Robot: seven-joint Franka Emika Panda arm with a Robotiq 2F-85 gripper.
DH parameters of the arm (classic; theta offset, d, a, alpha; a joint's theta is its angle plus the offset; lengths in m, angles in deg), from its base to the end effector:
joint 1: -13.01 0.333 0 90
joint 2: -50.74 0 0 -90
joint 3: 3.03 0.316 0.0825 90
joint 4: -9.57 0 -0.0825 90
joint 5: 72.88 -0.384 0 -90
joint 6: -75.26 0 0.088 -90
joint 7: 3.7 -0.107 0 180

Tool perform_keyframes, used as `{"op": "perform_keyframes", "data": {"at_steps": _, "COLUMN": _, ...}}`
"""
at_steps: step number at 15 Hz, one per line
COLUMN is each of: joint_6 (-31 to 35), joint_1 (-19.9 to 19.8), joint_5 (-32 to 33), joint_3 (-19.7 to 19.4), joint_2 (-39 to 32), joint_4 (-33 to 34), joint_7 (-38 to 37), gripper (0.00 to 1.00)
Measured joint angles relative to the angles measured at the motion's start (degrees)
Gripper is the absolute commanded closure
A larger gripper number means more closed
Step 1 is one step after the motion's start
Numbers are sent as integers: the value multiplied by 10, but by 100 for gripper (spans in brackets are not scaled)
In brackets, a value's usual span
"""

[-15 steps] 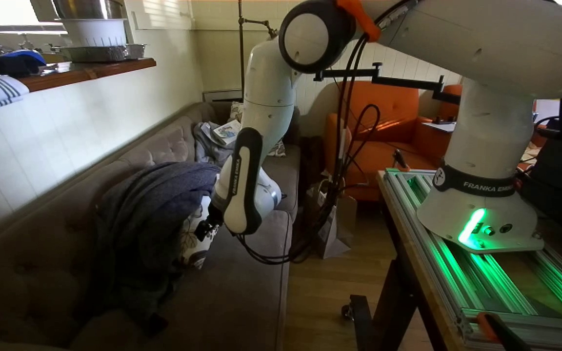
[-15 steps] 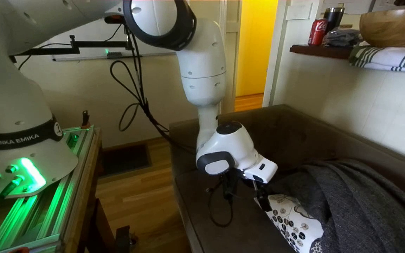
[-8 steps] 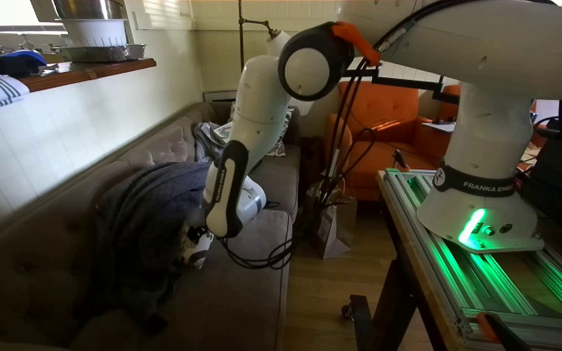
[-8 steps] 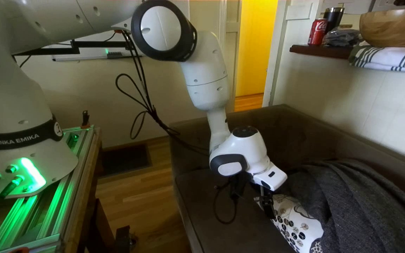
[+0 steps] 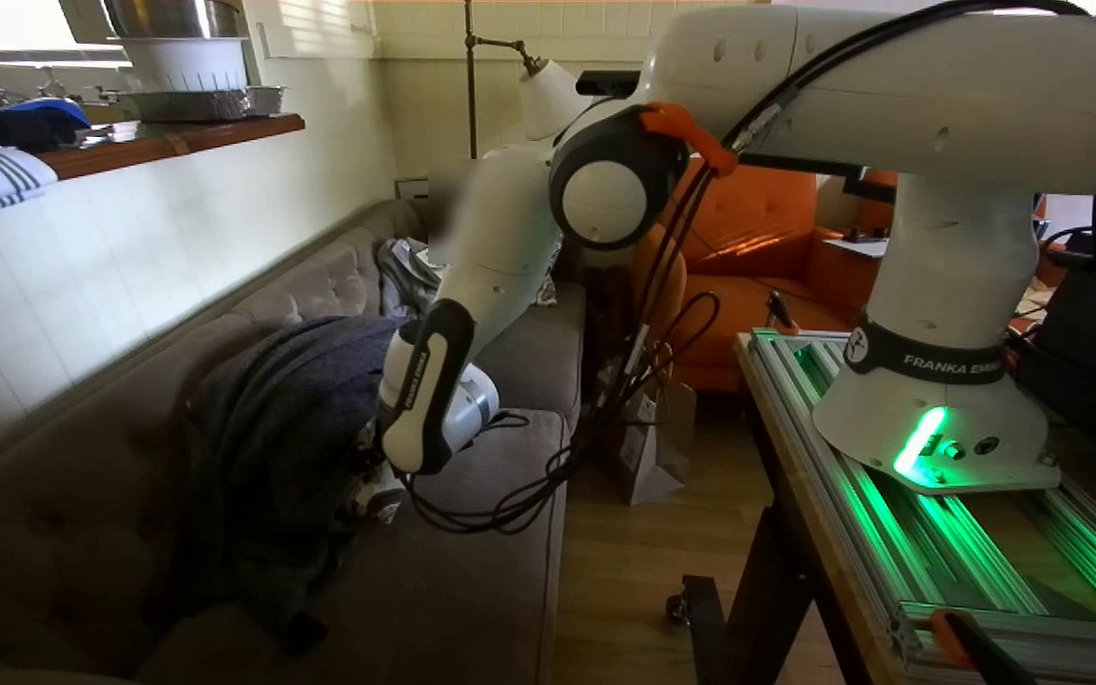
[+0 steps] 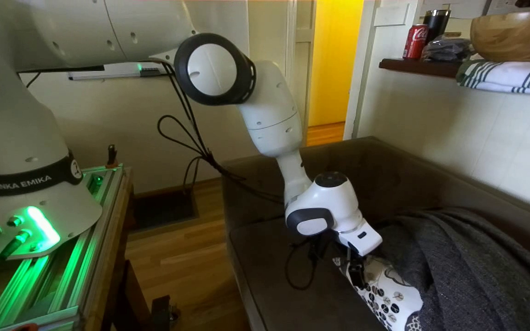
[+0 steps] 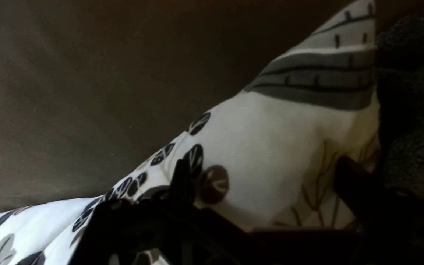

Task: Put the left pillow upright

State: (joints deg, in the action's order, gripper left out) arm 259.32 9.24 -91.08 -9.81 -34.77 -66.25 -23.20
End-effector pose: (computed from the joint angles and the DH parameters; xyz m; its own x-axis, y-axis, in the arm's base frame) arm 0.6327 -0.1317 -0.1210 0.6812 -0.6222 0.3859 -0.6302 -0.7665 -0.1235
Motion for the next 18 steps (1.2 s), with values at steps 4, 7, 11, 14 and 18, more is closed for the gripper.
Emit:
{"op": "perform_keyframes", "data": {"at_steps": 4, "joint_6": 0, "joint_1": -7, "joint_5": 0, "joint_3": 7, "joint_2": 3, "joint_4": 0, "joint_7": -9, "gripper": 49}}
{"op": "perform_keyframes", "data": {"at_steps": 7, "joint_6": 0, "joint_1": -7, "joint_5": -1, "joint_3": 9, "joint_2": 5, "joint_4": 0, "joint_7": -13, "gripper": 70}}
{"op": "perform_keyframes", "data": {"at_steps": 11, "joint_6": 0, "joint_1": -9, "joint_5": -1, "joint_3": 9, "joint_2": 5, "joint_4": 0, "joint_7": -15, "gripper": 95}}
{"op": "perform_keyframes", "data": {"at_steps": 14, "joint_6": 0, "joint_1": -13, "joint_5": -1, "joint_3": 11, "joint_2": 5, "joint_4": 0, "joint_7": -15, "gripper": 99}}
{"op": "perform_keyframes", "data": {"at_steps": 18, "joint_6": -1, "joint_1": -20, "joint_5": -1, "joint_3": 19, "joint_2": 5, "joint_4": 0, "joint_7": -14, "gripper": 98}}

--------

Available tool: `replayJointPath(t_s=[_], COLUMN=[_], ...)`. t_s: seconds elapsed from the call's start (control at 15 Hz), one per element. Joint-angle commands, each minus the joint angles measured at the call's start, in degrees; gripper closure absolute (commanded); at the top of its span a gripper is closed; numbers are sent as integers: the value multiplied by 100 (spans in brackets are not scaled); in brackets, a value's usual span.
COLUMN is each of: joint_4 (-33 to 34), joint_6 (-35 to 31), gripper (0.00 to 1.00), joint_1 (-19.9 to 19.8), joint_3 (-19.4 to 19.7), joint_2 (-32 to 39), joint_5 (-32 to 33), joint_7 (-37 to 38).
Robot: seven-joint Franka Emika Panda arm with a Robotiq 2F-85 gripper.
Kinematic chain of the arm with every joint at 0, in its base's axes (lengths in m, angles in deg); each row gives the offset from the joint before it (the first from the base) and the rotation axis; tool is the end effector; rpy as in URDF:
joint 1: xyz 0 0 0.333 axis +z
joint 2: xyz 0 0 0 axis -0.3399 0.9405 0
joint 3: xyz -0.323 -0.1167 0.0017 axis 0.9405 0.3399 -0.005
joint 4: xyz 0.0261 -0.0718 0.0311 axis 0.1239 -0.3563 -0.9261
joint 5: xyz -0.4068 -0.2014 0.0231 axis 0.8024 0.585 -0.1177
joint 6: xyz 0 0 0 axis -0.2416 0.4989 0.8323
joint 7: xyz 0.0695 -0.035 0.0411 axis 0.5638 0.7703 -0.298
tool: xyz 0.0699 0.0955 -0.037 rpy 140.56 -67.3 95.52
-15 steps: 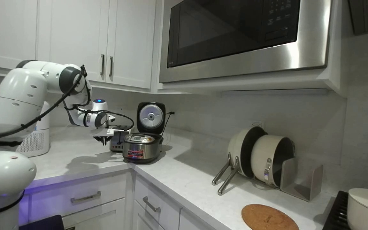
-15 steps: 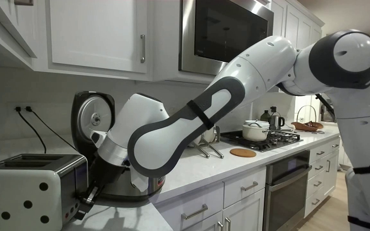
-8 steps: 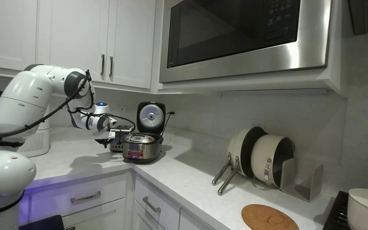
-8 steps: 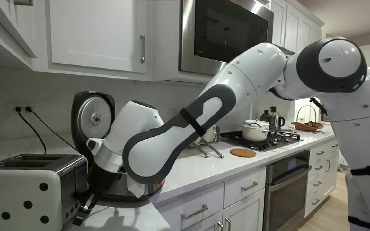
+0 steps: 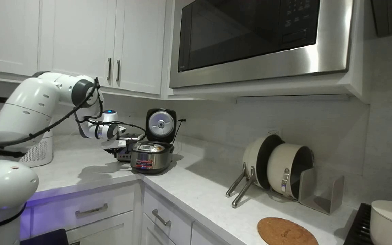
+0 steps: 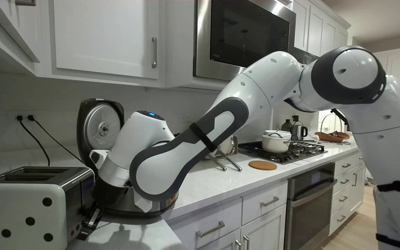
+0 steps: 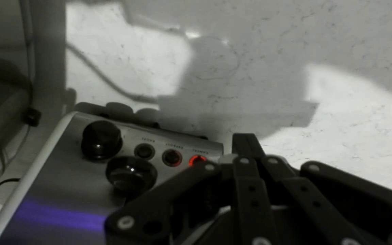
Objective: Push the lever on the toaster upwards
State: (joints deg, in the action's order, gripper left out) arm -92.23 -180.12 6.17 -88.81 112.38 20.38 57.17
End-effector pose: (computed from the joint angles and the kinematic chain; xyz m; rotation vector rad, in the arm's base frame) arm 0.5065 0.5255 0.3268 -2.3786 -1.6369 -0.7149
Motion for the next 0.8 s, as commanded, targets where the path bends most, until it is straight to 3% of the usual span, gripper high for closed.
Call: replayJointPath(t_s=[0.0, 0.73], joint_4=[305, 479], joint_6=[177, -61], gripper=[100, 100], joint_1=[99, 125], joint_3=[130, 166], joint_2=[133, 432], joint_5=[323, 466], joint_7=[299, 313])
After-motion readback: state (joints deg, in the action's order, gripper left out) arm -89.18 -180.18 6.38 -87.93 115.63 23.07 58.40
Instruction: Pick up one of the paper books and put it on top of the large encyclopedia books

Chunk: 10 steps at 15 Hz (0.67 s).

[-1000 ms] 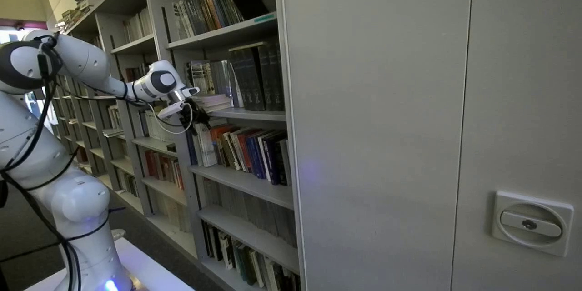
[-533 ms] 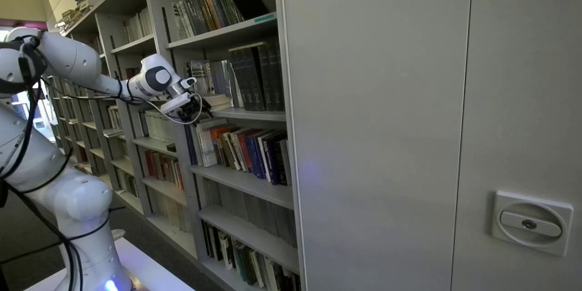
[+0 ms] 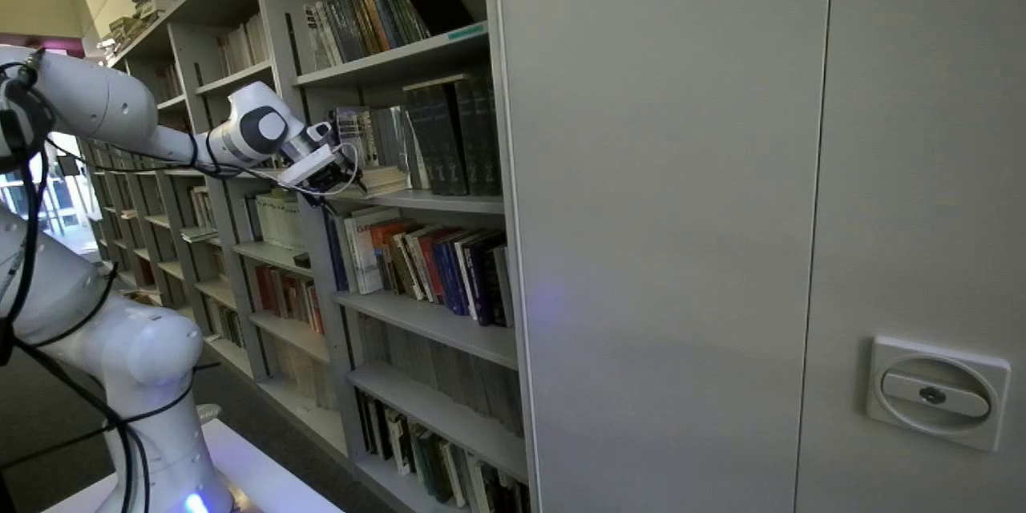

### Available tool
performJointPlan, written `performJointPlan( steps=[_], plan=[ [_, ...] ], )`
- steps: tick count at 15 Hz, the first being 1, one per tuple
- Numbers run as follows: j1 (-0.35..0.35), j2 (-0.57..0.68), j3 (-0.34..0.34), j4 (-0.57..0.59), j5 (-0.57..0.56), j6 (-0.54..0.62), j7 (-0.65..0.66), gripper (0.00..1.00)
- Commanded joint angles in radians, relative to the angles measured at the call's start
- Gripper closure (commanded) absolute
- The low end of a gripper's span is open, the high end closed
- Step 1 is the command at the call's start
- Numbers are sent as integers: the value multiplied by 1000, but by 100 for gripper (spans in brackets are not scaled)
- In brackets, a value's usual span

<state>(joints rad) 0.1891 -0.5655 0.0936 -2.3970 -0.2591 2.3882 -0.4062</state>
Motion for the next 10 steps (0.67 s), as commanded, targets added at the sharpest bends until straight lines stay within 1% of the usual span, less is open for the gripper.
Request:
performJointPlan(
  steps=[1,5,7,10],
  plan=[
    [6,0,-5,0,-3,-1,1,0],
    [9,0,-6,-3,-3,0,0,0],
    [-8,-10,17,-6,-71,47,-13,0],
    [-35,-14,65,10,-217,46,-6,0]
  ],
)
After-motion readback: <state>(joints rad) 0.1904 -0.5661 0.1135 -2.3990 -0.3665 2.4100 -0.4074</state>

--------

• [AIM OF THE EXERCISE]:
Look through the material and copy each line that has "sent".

• [EXERCISE RESULT]:
Numbers are sent as integers: the value multiplied by 10, but by 100 for gripper (spans in brackets are not scaled)
Available tool: `replayJointPath(t_s=[_], COLUMN=[_], ...)`. t_s: seconds elapsed from the call's start (control at 15 Hz), one per element. Joint-angle commands, each minus the joint angles measured at the call's start, in degrees; gripper closure absolute (commanded); at the top of its span a gripper is closed; numbers are sent as integers: the value multiplied by 100 (spans in brackets are not scaled); in brackets, a value's usual span.
- Numbers are sent as integers: the value multiplied by 1000, but by 100 for gripper (spans in brackets are not scaled)

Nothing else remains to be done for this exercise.